Leur caractéristique est aussi d’attaquer par tous les côtés, et toutes les normes à la fois: celles qui régissent les conditions de travail, mais aussi celles qui portent sur le service public des transports, celles qui limitent la spéculation immobilière, celles qui prévoient le prélèvement d’une partie des richesses produites pour financer les tâches collectives, celles qui régulent les marchés. Par une individualisation sans limite, ils rendent aussi impossible la lutte contre les discriminations et en particulier contre les inégalités salariales entre hommes et femmes.
Sauver la vie
Ce sont surtout les prédateurs de nos vies et de tout ce qui fait qu’elles valent la peine d’être vécues. Ce qu’ils risquent de manger, c’est nous, nos loisirs, nos jours de repos. Le premier mai est l’occasion de nous rappeler que nous avons la force du nombre. De rappeler que les machines et les algorithmes doivent servir les hommes et les femmes. De rappeler que nous pouvons et devons rester les maîtresses et les maîtres de nos destins, qu’il ne faut en aucun cas confier notre devenir commun aux solutions techniques d’une expertocratie technophile.

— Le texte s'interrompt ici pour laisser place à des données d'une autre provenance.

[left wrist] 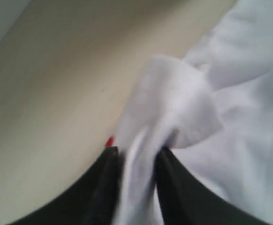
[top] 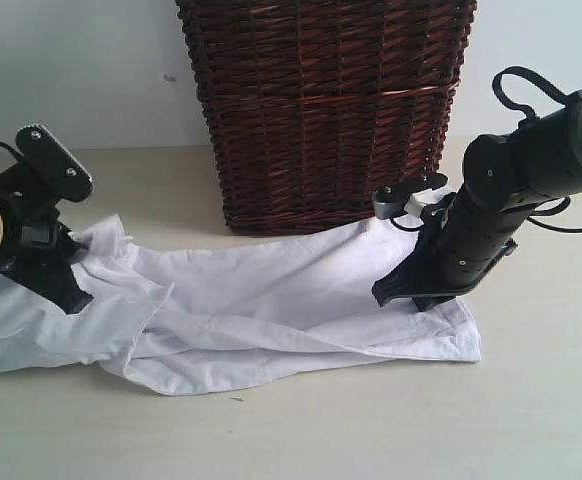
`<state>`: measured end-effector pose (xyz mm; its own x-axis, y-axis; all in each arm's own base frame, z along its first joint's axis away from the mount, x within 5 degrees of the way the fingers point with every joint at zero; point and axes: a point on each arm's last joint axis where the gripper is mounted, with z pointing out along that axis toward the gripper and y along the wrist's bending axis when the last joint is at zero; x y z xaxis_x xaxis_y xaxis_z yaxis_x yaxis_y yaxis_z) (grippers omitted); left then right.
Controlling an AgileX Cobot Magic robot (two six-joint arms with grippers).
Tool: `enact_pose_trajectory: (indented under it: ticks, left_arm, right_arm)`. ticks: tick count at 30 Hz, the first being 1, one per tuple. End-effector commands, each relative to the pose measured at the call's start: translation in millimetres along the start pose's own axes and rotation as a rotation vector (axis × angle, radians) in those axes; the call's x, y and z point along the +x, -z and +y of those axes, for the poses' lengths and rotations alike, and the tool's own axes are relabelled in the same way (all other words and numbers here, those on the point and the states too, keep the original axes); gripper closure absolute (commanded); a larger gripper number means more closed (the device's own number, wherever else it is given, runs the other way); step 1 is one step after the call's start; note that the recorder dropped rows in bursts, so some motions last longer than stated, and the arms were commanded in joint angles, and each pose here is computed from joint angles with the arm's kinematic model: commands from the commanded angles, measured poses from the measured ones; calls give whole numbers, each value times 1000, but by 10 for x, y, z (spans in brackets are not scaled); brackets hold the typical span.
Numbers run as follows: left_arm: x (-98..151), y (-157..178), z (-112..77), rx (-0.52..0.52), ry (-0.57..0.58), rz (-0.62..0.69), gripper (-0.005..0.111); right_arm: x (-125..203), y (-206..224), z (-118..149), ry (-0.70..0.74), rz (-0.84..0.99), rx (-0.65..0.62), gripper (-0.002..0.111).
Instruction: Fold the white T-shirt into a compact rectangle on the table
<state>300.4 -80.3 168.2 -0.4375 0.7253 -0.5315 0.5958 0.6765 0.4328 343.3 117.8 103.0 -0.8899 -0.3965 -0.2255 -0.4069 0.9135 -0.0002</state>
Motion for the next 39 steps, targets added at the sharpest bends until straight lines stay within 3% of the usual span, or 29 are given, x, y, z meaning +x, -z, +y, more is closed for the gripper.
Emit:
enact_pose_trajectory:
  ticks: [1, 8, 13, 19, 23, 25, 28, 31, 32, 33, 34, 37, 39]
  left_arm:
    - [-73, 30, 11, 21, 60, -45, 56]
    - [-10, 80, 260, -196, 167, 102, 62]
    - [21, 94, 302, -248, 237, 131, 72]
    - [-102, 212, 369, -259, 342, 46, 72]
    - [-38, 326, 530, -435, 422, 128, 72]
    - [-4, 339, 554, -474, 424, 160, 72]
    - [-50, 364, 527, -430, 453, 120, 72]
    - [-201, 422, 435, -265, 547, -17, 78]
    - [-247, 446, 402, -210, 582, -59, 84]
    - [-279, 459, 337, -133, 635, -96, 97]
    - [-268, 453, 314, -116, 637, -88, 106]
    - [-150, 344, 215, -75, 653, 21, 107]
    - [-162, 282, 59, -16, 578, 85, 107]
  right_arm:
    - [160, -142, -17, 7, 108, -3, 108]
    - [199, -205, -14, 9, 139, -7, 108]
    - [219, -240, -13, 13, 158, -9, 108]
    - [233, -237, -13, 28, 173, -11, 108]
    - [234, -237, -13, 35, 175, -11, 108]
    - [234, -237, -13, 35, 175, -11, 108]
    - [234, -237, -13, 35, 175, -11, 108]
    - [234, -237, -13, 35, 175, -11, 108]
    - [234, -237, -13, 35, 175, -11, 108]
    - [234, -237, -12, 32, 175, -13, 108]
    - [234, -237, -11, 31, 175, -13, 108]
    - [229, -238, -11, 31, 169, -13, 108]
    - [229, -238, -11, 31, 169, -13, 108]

Nous ne sommes pas des proies, nous ne nous laisserons pas dévorer, et ensemble, nous pouvons tout ! Vive le premier mai et vive la capacité des forces sociales à se fédérer pour se défendre et pour conquérir.
pour ne pas devenir les esclaves de la technologie, il faut en devenir les maitres en apprenant à la comprendre et en tirer profit nous-même sans attendre qu’on vienne nous l’ imposer. En Suisse, nous avons préféré considérer que l’informatique n’était qu’un jouet et qu’il fallait conserver les emplois sérieux de la banque, des assurances et autres administrations, mais dans 20 ans ces métiers vont disparaitre au profit des applications à portée de tous sur nos smartphones. Dans l’industrie, les imprimantes 3D deviennent incontournables, …
Voulez-vous vous apitoyer sur vous-même ou prendre votre destin en main et dans ce cas ouvrir les yeux sur les métiers du futur et construire les formations dans ce sens ?
Dans le futur, hommes ou femmes deviendront des gestionnaires de données (financières, médicales, de transport, d’environnement, …) sur lesquelles on appliquera des algorithmes et des “machine Learning” fonctionneront à plein régime pour en sortir des résultats ou des prédictions. qui devront être interprétées.
Alors, il faut commencer à maitriser ces concepts au lieu de rêvasser au bon vieux temps !
Merci pour le commentaire. Je ne prône ni le refus des outils, ni le retour à un hypothétique “bon vieux temps”. Je dénonce le fait que sous le couvert de la technologie certains acteurs cherchent en fait à changer, en profondeur, l’organisation même de la société. Je pense que nous pouvons jouir des bienfaits de l’innovation sans pour autant renoncer à la loi, à la sécurité sociale, à la régulation des marchés. C’est tout.